**The task:**
A word-for-word copy of the records is needed, with every picture left out.

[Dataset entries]
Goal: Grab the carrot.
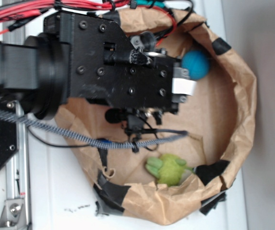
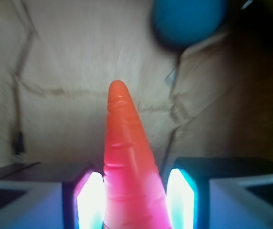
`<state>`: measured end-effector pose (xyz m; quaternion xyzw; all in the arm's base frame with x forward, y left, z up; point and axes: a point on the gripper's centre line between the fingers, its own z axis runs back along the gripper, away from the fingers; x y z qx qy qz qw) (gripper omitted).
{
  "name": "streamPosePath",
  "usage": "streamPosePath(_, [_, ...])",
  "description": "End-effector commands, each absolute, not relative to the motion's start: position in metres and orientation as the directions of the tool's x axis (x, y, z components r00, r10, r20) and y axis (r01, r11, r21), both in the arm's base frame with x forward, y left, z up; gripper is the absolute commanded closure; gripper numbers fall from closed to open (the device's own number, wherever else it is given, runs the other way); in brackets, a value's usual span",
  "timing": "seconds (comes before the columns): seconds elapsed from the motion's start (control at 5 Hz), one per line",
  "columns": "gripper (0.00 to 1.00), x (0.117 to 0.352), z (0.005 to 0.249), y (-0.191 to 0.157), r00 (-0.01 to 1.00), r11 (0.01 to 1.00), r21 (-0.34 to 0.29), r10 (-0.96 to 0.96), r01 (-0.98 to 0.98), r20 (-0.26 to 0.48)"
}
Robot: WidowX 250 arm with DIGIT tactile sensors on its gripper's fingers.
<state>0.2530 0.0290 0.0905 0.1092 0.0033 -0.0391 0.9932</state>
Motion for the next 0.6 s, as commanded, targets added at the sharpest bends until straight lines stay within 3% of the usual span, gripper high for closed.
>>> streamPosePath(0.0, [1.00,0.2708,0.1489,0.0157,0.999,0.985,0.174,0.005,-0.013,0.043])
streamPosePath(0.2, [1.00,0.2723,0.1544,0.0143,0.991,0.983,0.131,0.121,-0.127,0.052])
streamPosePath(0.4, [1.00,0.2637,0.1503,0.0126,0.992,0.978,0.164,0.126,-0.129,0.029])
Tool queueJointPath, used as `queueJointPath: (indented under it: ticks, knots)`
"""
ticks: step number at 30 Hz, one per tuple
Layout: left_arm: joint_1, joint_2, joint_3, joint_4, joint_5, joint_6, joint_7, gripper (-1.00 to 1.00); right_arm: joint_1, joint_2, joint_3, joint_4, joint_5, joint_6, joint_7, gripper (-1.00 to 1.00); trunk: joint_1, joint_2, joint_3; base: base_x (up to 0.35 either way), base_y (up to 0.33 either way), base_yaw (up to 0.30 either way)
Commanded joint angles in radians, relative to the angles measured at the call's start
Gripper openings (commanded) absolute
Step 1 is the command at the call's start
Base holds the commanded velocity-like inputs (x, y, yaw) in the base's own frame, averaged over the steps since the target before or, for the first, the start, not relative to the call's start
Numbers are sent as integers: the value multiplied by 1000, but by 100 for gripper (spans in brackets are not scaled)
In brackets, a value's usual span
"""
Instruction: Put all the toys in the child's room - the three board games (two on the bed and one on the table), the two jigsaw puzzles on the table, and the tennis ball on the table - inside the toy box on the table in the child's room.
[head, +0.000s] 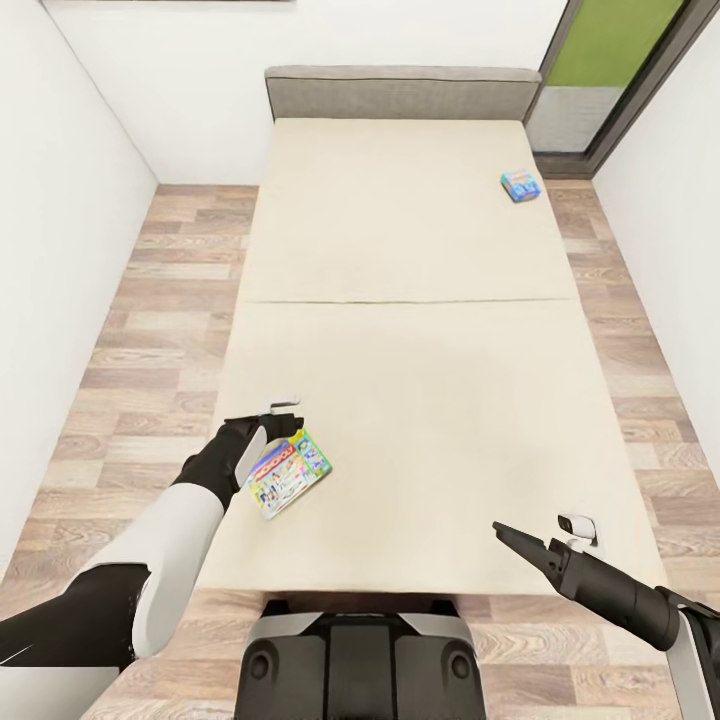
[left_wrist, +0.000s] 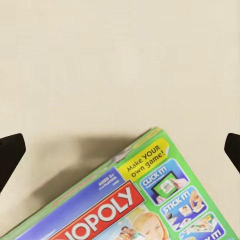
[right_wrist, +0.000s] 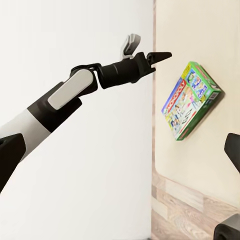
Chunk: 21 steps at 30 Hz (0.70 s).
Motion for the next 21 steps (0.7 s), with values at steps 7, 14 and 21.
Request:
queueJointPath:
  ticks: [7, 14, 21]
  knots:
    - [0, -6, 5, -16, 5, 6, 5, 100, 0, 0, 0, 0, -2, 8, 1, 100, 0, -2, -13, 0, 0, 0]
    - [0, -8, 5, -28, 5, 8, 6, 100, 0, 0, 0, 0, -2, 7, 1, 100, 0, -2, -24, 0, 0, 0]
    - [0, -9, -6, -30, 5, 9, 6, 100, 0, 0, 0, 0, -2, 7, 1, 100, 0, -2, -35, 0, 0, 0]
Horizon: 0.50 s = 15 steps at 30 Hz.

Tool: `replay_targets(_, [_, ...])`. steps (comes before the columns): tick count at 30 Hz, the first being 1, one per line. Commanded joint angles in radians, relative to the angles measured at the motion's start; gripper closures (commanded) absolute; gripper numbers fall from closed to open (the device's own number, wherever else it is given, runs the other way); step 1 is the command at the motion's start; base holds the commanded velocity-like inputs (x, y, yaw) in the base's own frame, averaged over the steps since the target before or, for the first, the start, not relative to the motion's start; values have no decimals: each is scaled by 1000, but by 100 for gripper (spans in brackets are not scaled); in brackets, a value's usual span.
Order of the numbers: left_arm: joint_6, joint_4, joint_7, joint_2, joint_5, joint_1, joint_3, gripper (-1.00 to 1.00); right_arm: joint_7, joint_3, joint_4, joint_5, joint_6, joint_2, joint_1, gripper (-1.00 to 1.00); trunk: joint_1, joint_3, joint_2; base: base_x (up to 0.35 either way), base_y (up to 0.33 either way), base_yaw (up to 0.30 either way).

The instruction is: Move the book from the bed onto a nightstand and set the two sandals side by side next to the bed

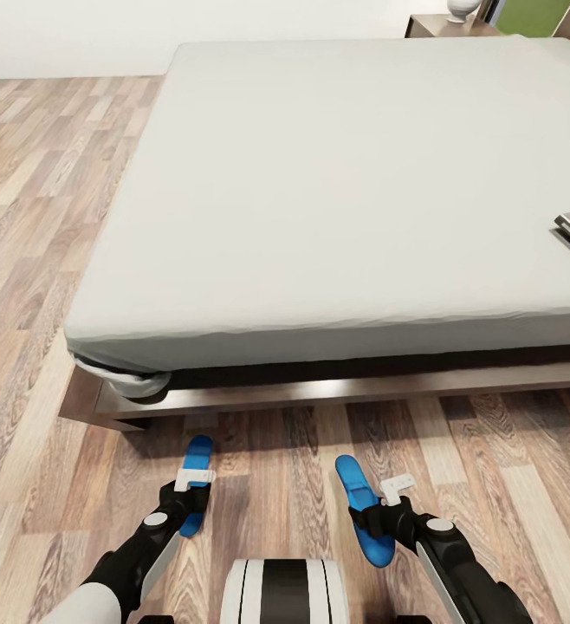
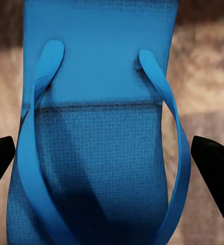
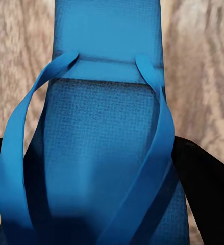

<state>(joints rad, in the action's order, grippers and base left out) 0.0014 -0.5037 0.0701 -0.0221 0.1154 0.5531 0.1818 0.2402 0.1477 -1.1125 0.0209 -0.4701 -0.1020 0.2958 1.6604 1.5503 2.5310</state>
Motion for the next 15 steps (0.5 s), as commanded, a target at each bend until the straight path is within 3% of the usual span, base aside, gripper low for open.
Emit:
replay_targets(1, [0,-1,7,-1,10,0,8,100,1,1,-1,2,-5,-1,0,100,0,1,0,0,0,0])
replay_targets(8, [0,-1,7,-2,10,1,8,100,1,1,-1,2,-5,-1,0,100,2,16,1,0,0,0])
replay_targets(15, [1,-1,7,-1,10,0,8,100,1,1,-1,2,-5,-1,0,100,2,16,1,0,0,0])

**Response to this exercise:**
Goal: Grab the carrot.
`<state>`: measured end-effector pose (xyz m; quaternion xyzw; all in the arm's base frame with x forward, y left, z up; point and axes: a point on the gripper's centre line between the fingers, its own z axis runs back along the gripper, away from the fingers; x y z qx qy qz qw) (gripper omitted).
{
  "name": "streamPosePath",
  "usage": "streamPosePath(_, [_, ...])",
  "description": "End-effector commands, each absolute, not relative to the motion's start: position in metres and orientation as the directions of the tool's x axis (x, y, z components r00, r10, r20) and y axis (r01, r11, r21), both in the arm's base frame with x forward, y left, z up; gripper is the absolute commanded closure; gripper numbers fall from closed to open (the device's own number, wherever else it is given, runs the other way); in brackets, a value's usual span",
  "timing": "seconds (comes before the columns): seconds elapsed from the motion's start (control at 5 Hz), one per line",
  "columns": "gripper (0.00 to 1.00), x (0.117 to 0.352), z (0.005 to 0.249), y (-0.191 to 0.157), r00 (-0.01 to 1.00), r11 (0.01 to 1.00), r21 (-0.34 to 0.29), r10 (-0.96 to 0.96), r01 (-0.98 to 0.98), r20 (-0.26 to 0.48)"
}
Robot: WidowX 250 arm with DIGIT tactile sensors on its gripper's fingers.
<state>0.2530 0.0290 0.0905 0.1092 0.0033 -0.0391 0.9932</state>
Motion for the next 0.6 s, as commanded, targets added at the sharpest bends until straight lines stay within 3% of the usual span, gripper high for closed.
>>> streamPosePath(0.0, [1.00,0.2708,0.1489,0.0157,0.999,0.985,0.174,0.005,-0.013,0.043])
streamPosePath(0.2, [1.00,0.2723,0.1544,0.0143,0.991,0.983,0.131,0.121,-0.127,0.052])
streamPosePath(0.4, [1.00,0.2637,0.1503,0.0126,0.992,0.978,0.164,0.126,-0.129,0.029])
Tool queueJointPath, used as `queueJointPath: (indented under it: ticks, knots)`
"""
ticks: step number at 30 Hz, one per tuple
Layout: left_arm: joint_1, joint_2, joint_3, joint_4, joint_5, joint_6, joint_7, gripper (-1.00 to 1.00); right_arm: joint_1, joint_2, joint_3, joint_4, joint_5, joint_6, joint_7, gripper (-1.00 to 1.00); trunk: joint_1, joint_2, joint_3; base: base_x (up to 0.35 either way), base_y (up to 0.33 either way), base_yaw (up to 0.30 either way)
Commanded joint angles in radians, relative to the angles measured at the call's start
Gripper openings (commanded) absolute
Step 1 is the command at the call's start
Base holds the commanded velocity-like inputs (x, y, yaw) in the base's own frame, averaged over the steps since the target before or, for the first, the start, not relative to the call's start
Numbers are sent as integers: the value multiplied by 1000, but by 100 for gripper (spans in brackets are not scaled)
In brackets, a value's usual span
"""
Instruction: Put all the toys in the child's room - the three board games (two on the bed and one on the table), the two jigsaw puzzles on the table, and the tennis ball on the table - inside the toy box on the table in the child's room.
[head, +0.000s] 
[left_wrist, +0.000s] 
[right_wrist, +0.000s] 
Chunk: 21 steps at 30 Hz (0.70 s).
Motion for the next 21 steps (0.7 s), with values at steps 7, 14 and 21.
Request:
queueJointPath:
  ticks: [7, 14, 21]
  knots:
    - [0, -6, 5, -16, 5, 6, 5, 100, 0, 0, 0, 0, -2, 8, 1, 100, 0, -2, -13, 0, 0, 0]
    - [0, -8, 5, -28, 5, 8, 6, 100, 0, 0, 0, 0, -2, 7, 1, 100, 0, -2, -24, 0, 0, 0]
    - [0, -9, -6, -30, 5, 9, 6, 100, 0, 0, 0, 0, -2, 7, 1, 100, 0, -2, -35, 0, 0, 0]
Horizon: 0.50 s = 15 steps at 30 Hz.

Tool: `replay_targets(_, [_, ...])`. steps (comes before the columns): tick count at 30 Hz, the first being 1, one per line. Commanded joint angles in radians, relative to the angles measured at the motion's start; gripper closures (commanded) absolute; gripper numbers fall from closed to open (the device's own number, wherever else it is given, runs the other way); step 1 is the command at the motion's start; base holds the commanded velocity-like inputs (x, y, yaw) in the base's own frame, averaged over the steps since the target before or, for the first, the start, not relative to the motion's start; values have no decimals: each is scaled by 1000, but by 100 for gripper (spans in brackets are not scaled); in brackets, a value's usual span.
Order of the numbers: left_arm: joint_6, joint_4, joint_7, joint_2, joint_5, joint_1, joint_3, gripper (-1.00 to 1.00); right_arm: joint_7, joint_3, joint_4, joint_5, joint_6, joint_2, joint_1, gripper (-1.00 to 1.00); trunk: joint_1, joint_3, joint_2; base: base_x (up to 0.35 either way), base_y (up to 0.33 either way), base_yaw (up to 0.30 either way).

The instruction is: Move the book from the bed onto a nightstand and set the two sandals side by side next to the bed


<state>(joints rad, in the action's order, grippers and base left out) 0.0014 -0.5037 0.0701 -0.0221 0.1154 0.5531 0.1818 0.2402 0.1477 -1.1125 0.0209 -0.4701 -0.1020 0.2958 1.6604 1.5503 2.5310</state>
Motion for the next 15 steps (0.5 s), as commanded, a target at each bend until the straight path is within 3% of the usual span, base aside, gripper low for open.
Emit:
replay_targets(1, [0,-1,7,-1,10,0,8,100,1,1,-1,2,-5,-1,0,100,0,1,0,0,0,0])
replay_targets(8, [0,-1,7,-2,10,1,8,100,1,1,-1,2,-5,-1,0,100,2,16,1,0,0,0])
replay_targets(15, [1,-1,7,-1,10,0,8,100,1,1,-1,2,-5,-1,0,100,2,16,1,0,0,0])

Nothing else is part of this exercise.